La idea de Dios que crea la mentalidad consumista
Para la mentalidad consumista, Dios tiene valor en la medida en que es útil. En lugar de considerarlo el Creador todopoderoso que merece reverencia (1 Crónicas 29:11), lo ve como un recurso que le garantiza que le vaya bien en la vida: que tendrá un mejor matrimonio, una familia más feliz, un buen trabajo. . . Y desde la comodidad de su casa y la abundancia de sus recursos materiales llega a una certeza que le induce a expresarse en términos absolutos: “Dios nunca”, “Dios siempre”, “Dios odia”, “Dios ama”. Pero “mis pensamientos no son vuestros pensamientos, ni vuestros caminos mis caminos” (Isaías 55:8). Dios no está sujeto a nuestras preferencias personales, no nos invita al evangelio de la prosperidad, sino a tomar nuestra cruz cada día y seguirlo (ver Mateo 16:24-27), ejerciendo confianza en él.
A causa de que el cristiano consumista adora a Dios no por quien es, “grande y digno de suprema alabanza” (1 Crónicas 16:25), sino por lo que puede hacer por él, no ve con buenos ojos que espere de sus hijos el sacrificio personal. El máximo valor del consumismo es la satisfacción de los deseos individuales, y negarse a uno mismo no forma parte de esa cultura. Cambiar esa visión de Dios requiere un encuentro personal con él.
Nuestra práctica de la religión: la iglesia como actividad de consumo
Los valores de la sociedad han permeado la iglesia. Habiendo aprendido de la mentalidad consumista a asociar identidad con productos de consumo, el cristiano piensa: Esta iglesia no es tan sofisticada como yo, la gente que se sienta en sus bancos no es de mi clase, buscaré (consumiré) otra que me represente. La meta deja de ser la transformación del carácter y el compromiso cristiano, y pasa a ser la satisfacción personal.
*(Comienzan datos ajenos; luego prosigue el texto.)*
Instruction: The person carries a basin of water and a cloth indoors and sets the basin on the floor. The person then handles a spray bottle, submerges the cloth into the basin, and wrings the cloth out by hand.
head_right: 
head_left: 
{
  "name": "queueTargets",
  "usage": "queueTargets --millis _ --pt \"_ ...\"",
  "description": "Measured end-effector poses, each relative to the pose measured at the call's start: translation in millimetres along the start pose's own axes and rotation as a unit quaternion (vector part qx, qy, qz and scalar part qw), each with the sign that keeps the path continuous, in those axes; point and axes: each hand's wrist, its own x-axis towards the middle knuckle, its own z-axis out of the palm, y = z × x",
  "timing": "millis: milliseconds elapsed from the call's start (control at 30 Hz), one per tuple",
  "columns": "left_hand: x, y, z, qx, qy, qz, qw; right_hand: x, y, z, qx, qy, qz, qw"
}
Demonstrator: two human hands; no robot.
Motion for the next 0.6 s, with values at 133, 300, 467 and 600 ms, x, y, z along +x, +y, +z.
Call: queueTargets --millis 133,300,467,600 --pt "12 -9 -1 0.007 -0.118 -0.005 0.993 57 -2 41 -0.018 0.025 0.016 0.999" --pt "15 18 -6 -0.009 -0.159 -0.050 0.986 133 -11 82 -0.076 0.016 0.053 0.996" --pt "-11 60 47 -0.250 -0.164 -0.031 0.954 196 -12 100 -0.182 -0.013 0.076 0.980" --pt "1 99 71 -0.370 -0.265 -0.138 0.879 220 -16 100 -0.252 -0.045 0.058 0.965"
La iglesia es el lugar donde adorar a Dios, no donde satisfacer mis deseos; donde refinar el carácter por medio de la obediencia y el servicio al prójimo, no donde ser meros espectadores pasivos; donde la gente pueda encontrar descanso de esa batalla por aceptación que lleva al consumismo, y hallar la serenidad de vivir en Cristo (cabeza de la iglesia) y en unidad en la diversidad.
No seas esclavo de una mentalidad
El consumismo compite con el reino de los cielos dentro de nosotros. Sus valores nos atraen, pero hemos de aprender a vivir sin rendir nuestra conciencia ante su altar. ¿Cómo? Volviendo nuestras mentes a Cristo, para que nos libere de sus redes. La sociedad de consumo quiere que te comportes como un robot: que compres y sigas comprando. La cultura del evangelio quiere que te hagas preguntas de calado existencial: ¿Cuál es mi propósito en la vida? ¿Cuánto vale para mí un alma humana? ¿Quién es Dios y qué espera que haga? ¿A qué filtro someto las decisiones que tomo?
Dios quiere que el evangelio sea ese filtro, por eso te insta a vivir contra la cultura del consumo. Lo ha hecho siempre; y hoy con más razón, “porque los días son malos. Por tanto, no seáis insensatos, sino entendidos de cuál sea la voluntad del Señor” (Efesios 5:16, 17).
La autora es editora de la Asociación Publicadora Interamericana. Escribe desde Miami, Florida.